Image Source: Floral Pavilion


The Chrysanthemum Pantomime Society has been around since the summer of 1918, when a group of amateur dramatics decided to put on a show and brighten the lives of local people during wartime. Their first production of Sleeping Beauty raised £6 profit which was donated to the Red Cross in appreciation of their efforts during the war.

Over one hundred years later, the latest members of Chrysanth’s Panto are bringing us Cinderella and brightening a dark and chilly January night once again for local residents in a venue which is the jewel of New Brighton, the Floral Pavilion theatre.

As the play opens, we meet various members of the cast and are introduced to Cinderella (Charlie Delaney), Prince Charming (Jessica Nixon) and Dandini (Laura Jackson). All three performers give a solid performance – singing, dancing and word perfect!

Simple but effective sets and scenery illustrate the Village, Baron Hardup’s residence, the Palace and a beautiful scene for the Palace Ballroom Act when Cinders (Princess Crystal) makes her entrance in an exquisite diamond encrusted gown (a little lad in the stalls exclaimed loudly, “Oh my God!” which made everyone laugh). There were some random pyrotechnics with the capability of making you jump out of your skin and various levels of volume throughout the show to keep you awake.

All of the characters provide excellent vocal performances and well timed delivery.

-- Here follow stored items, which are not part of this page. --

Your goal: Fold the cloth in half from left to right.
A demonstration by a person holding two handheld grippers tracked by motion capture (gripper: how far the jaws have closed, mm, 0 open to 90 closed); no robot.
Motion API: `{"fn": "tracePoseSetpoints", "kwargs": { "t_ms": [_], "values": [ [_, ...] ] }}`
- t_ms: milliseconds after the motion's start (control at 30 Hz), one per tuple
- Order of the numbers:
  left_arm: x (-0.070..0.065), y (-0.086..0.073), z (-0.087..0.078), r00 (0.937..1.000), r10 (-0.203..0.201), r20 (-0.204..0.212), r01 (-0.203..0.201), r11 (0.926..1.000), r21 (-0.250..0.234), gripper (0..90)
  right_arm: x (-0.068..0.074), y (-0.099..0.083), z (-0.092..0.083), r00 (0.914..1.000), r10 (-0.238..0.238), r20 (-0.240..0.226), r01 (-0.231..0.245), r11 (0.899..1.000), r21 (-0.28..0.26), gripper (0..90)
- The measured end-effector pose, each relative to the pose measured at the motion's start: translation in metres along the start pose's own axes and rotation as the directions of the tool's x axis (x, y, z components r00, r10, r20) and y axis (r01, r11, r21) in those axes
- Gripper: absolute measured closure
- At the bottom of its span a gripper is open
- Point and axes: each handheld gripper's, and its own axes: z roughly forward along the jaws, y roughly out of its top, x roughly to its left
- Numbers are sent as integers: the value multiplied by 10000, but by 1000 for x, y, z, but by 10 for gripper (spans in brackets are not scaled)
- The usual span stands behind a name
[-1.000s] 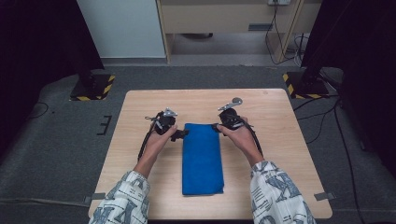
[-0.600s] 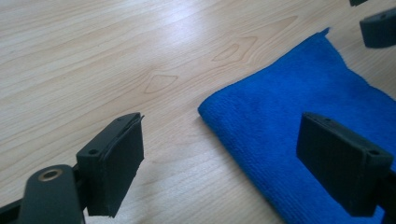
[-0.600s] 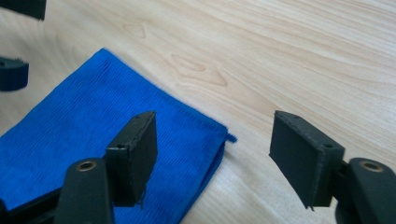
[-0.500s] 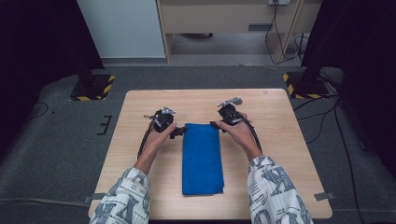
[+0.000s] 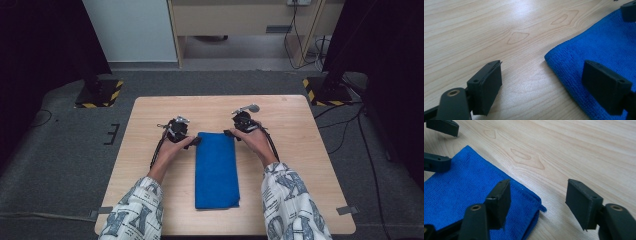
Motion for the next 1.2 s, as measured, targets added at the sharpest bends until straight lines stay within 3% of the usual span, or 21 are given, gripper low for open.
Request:
{"fn": "tracePoseSetpoints", "kwargs": {
  "t_ms": [67,133,300,567,700,900,967,1067,1133,1200],
  "values": [
    [0,0,1,10000,14,22,-14,10000,-69,167,-1,-2,2,9998,98,-163,-98,10000,18,440],
    [1,-1,2,9996,-269,120,270,9996,-87,168,-1,-5,5,9997,33,-224,-32,10000,63,433],
    [-1,0,5,9998,-185,-68,184,9997,-159,182,-3,-7,6,9996,244,-128,-243,9997,86,392],
    [-10,1,9,9996,215,-173,-217,9997,-84,221,-5,-11,12,9988,431,-245,-434,9990,-143,405],
    [-12,1,11,9989,426,-186,-428,9990,-143,271,0,-11,12,9991,179,-378,-180,9998,-11,439],
    [-17,2,12,9981,542,-285,-549,9982,-248,428,4,-16,9,9990,-207,-389,205,9998,-65,561],
    [-21,3,13,9985,544,-96,-546,9981,-301,518,4,-18,8,9991,-153,-389,146,9997,-170,630],
    [-29,2,14,9952,948,-246,-953,9952,-219,613,4,-22,6,9988,75,-491,-91,9994,-327,728],
    [-30,1,13,9966,809,-176,-814,9963,-279,680,3,-24,5,9981,204,-579,-221,9993,-287,811],
    [-30,0,12,9973,729,22,-728,9968,-324,764,3,-23,5,9983,49,-583,-64,9997,-248,864]
  ]
}}
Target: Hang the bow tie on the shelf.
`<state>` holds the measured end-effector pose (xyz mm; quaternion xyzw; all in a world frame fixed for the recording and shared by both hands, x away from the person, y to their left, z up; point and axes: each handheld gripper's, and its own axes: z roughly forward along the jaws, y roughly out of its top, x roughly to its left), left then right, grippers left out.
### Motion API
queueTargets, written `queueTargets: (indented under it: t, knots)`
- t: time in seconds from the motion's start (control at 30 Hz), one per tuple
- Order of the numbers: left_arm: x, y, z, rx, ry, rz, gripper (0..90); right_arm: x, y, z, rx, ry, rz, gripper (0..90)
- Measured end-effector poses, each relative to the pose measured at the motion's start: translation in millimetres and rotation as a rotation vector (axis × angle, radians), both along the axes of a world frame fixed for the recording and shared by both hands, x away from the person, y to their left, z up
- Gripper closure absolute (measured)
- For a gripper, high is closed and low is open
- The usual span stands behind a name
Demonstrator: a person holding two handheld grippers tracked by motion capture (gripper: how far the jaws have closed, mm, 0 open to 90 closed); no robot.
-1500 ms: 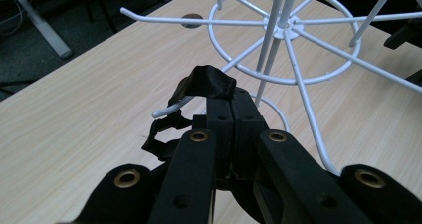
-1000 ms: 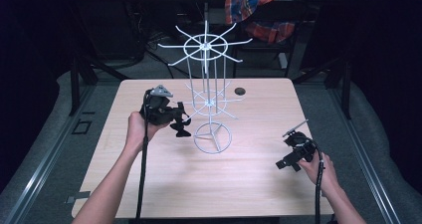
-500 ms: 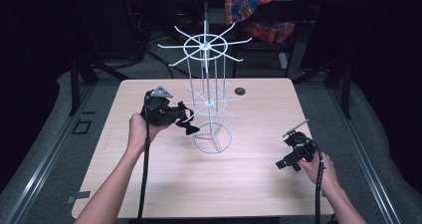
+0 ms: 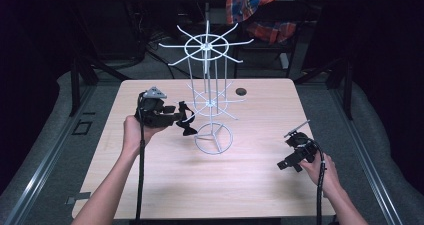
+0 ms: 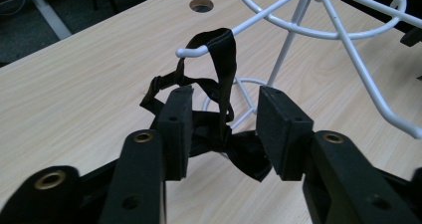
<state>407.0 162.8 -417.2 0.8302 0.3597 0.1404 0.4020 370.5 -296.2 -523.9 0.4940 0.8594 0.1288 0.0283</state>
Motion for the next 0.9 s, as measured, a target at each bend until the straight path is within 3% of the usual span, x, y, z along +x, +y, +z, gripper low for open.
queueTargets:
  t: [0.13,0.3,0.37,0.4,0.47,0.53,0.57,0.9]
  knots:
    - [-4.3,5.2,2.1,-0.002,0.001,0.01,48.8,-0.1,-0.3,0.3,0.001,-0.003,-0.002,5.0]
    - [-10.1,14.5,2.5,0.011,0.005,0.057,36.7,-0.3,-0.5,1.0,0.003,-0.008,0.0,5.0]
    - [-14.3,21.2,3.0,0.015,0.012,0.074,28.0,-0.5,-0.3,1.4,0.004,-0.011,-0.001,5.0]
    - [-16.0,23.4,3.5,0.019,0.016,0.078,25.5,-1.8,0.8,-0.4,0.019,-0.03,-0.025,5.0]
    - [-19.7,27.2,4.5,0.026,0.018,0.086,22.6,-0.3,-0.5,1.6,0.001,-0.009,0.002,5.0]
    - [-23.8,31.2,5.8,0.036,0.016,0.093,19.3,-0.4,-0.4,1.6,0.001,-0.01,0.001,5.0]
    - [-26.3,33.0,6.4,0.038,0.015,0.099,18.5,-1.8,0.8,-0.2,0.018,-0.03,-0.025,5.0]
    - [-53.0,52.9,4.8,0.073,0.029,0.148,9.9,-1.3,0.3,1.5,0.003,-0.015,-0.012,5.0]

Alfie Ross as Buttons does a great job of pulling everything together and engaging well with the children in the audience from the very beginning. Comedic interludes are provided by Sambuca and Verruca (Jed Flowerday and Graham Leigh respectively) with great costumes and slapstick humour that the audience loved.

Other members of the cast gave very entertaining performances, good singing, great dancing and standard pantomime humour. They are obviously very experienced and it shows.

Musical direction was left in the capable hands of Norman Scott, an organist with over 50 years’ experience and percussion provided by Jonathan Rowland. However, the live music was mixed with some popular recorded numbers (mainly disco) that provided an opportunity for the pantomime dance troupe to strut their stuff and show off their moves.

There was some very good choreography and the dancers, whose ages range from the very small to accomplished teenagers, shine. Their costumes were fabulous and although they weren’t always entirely synchronised, they certainly had the cute factor.

The staff at the Floral were as helpful as ever and not at all phased by the large amount of lively youngsters and their numerous trips between the auditorium and the bathrooms. The Merseyside Search & Rescue team were also in attendance, undertaking some fundraising to help support their valuable role in assisting the local police when searching for high risk, missing vulnerable people.

The panto is on until Sunday January 12 and is a good trip out for the family.